Table 1: International Committee of Medical Journal Editors definition of authorship*
All persons designated as authors should qualify for authorship. Each author should have participated sufficiently in the work to take public responsibility for the content.
A person qualifies for authorship only if he or she a) has made substantial contributions to the conception and design of the study or to the analysis and interpretation of data; b) has made substantial contributions to the drafting of the article or revisions regarding important intellectual content; and c) has approved the version to be published. Conditions a), b) and c) must all be met. People who only help to acquire funding or who only collect data and those who generally supervise the research group do not qualify as authors. Any part of an article critical to its main conclusions must be the responsibility of at least one author.
Editors may require authors to describe what each contributed; this information may be published.
Increasingly, multicentre trials are attributed to a corporate author. All members of the group who are named as authors, either in the authorship position below the title or in a footnote, should fully meet the criteria for authorship as defined in the Uniform Requirements for Manuscripts Submitted to Biomedical Journals. Group members who do not meet these criteria should be listed, with their permission, under Acknowledgments or in an appendix.
The order of authorship is determined by the authors. Because the order is assigned in different ways, its meaning cannot be inferred accurately unless it is stated by the authors. Authors may wish to explain the order of authorship in a footnote.
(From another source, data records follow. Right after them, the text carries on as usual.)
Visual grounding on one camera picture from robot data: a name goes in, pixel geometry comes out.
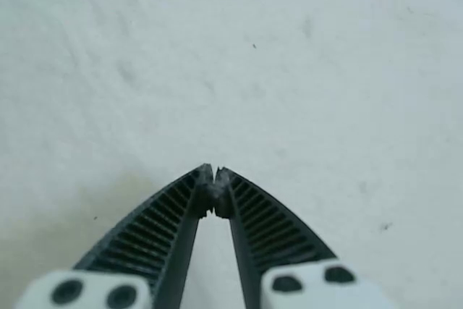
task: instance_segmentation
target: screw hole
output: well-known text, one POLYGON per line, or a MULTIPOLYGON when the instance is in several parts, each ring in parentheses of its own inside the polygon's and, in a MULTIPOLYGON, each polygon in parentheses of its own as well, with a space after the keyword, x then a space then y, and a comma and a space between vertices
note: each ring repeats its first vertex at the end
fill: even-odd
POLYGON ((293 276, 278 276, 273 280, 272 289, 276 292, 296 292, 302 290, 302 284, 293 276))
POLYGON ((346 284, 354 282, 355 276, 350 271, 341 266, 330 267, 325 270, 325 280, 327 282, 337 282, 339 284, 346 284))
POLYGON ((137 299, 137 290, 130 285, 123 285, 113 289, 108 296, 107 304, 110 309, 125 309, 137 299))
POLYGON ((51 294, 51 301, 57 305, 69 304, 80 296, 82 288, 83 283, 80 280, 66 280, 55 288, 51 294))
In deciding the order, authors should be aware that many journals limit the number of authors listed in the table of contents and that the National Library of Medicine lists in MEDLINE only the first 24 authors, plus the last.
*Revised in 1996 by the following attending members: Linda Hawes Clever, Western Journal of Medicine; Lois Ann Colaianni, National Library of Medicine; Frank Davidoff, Annals of Internal Medicine, Richard M. Glass, Journal of the American Medical Association; Richard Horton, The Lancet; George D. Lundberg, Journal of the American Medical Association; Magne Nylenna, Tidsskrift for den Norske Legeforening; Richard Smith, British Medical Journal; Bruce P. Squires, Canadian Medical Association Journal; Robert D. Utiger, New England Journal of Medicine.